Another ex-detainee 49-year-old Joseph, reflecting on his life before two years of detention, told us: “You cannot talk about before. That’s why people are dying in the sea in Italy. I cannot even send US$50 so my family can eat. The stresses that I have are (from) not being able to support my family. It is better for one to die.”
Some detainees have died in custody as a result of abuses, ill-treatment and lack of medical services. Others, like Gatwich and Joseph, struggle to get the medical and psychological care they desperately need to get back to normal life. Most former detainees have difficulties rebuilding their broken lives.
“Before detention, my life was okay. There was no problem. But since I was detained – I was there for three years and two months – life has become difficult. When they arrested me, they went to my house and took everything. I was released and found nothing. Now I can’t afford to put the kids in school and pay rent. I cannot look for jobs because they took my documents when they arrested me, and my health is also not good,” said 32-year-old Moses.
The survivors spoke of how they often wondered whether they would ever make it out of detention alive, whether they would ever see their families again. Now they are free but live each day on edge with lingering fears of being re-arrested.
“I used to move freely without fear but now I have no protection and I am sure they are still following us to see whether their accusations against us are true. Most of us are traumatized; we need trauma healing,” said David, another 49-year-old another detainee, released in 2017 after three years in detention.
In addition to considerable mental anguish, a number described problems with their eyesight, they complained of high blood pressure, difficulty walking, among other medical conditions they contracted, or were aggravated by the cramped, unsanitary conditions in detention.
Due to inadequate healthcare in South Sudan, where even primary health care for the general populace is provided by NGOs, former detainees are not able to get the medical or psychological attention they need, and are entitled to.
Availability of and accessibility to mental health and psycho-social support services is extremely limited in South Sudan. Juba Teaching Hospital – the only public medical facility that provides psychiatric care – had capacity for only 12 patients as of July 2016. The country has very few practising psychiatrists.
While some NGOs provide support to released detainees, there is a general absence of tailored support for victims. Men are particularly disadvantaged. Although Amnesty International has documented that men are also subjected to sexual and gender-based violence, particularly when in custody, there are hardly any specialised health and support services for male victims.
Prolonged arbitrary detention, torture and other ill-treatment have caused physical and psychological harm to hundreds.

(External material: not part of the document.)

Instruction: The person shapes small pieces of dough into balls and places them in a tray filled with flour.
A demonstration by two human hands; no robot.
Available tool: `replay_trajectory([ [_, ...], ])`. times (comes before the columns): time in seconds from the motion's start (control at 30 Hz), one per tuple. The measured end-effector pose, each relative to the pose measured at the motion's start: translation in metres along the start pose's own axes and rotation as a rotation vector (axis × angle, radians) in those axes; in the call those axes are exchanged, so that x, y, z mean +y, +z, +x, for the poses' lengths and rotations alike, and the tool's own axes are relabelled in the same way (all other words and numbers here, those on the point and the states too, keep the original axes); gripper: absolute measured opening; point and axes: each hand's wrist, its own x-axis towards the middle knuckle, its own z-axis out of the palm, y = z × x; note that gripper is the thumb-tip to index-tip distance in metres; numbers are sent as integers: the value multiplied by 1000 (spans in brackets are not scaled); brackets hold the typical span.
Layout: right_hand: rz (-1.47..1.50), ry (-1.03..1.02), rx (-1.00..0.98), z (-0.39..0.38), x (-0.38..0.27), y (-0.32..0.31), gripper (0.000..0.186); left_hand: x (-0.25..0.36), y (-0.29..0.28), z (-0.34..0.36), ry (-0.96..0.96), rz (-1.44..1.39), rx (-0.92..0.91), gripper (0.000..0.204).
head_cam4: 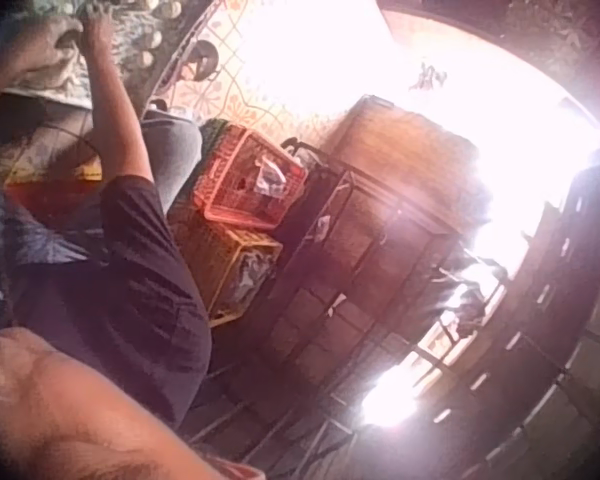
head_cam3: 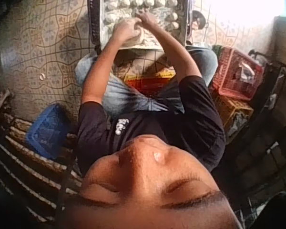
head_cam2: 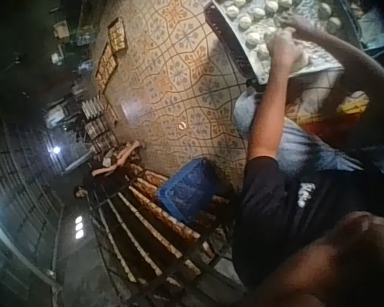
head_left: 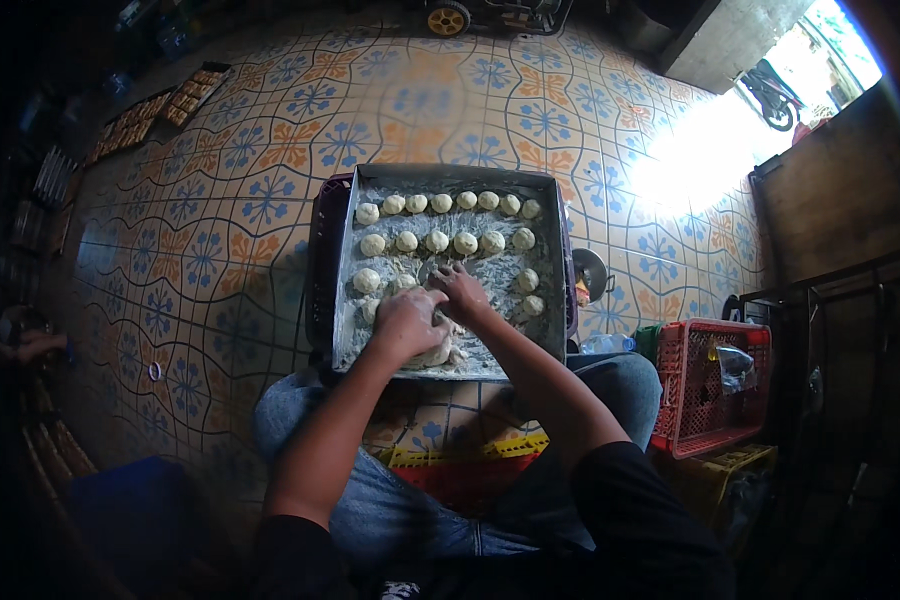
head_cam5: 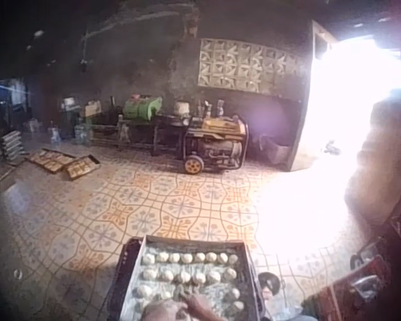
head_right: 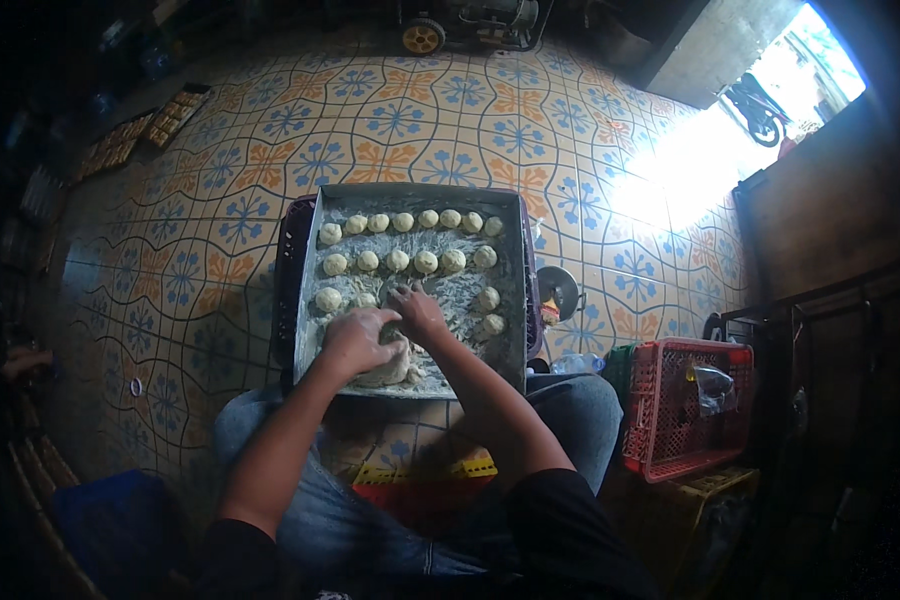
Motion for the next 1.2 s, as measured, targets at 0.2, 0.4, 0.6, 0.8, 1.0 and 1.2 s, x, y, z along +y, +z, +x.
replay_trajectory([
  [0.2, 358, 187, 294, -17, 12, -33, 30, -7, -38, 16, -135, -237, 49, 52],
  [0.4, 71, 44, 29, -66, -23, -48, 49, -21, -55, 8, -253, -237, 170, 54],
  [0.6, 81, 83, 43, -31, -52, -90, 50, -33, -63, -3, -237, -237, 242, 51],
  [0.8, -193, 58, -171, -10, -84, -8, 53, -56, -63, -2, -293, -328, 254, 53],
  [1.0, -338, -54, 57, -15, -62, 36, 44, -50, -63, 18, -223, -376, 280, 53],
  [1.2, 542, 180, 475, 1, -90, -63, 29, -62, -75, -4, -308, -386, 295, 53],
])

The South Sudan government must put an end to these violations, and ensure victims receive full reparation, including compensation for physical and psychological harm, and rehabilitation. The Government also must conduct independent, impartial investigations into reports of torture and prosecute those responsible in fair trials without recourse to the death penalty.
While the primary responsibility for the care of ex-detainees lies with the government, national and international NGOs have also a role to play by ensuring that their programmes cater to the full range of violations experienced by victims of South Sudan’s conflict, including prolonged and arbitrary detention, torture and other ill-treatment, sexual and gender-based violence. Mental and psychological health interventions should be mainstreamed to become part of the standard healthcare package provided in South Sudan in view of the on-going crisis.
Joan Nyanyuki is the Amnesty International Regional Director for East Africa, the Horn and the Great Lakes
All names have been changed to protect their identity.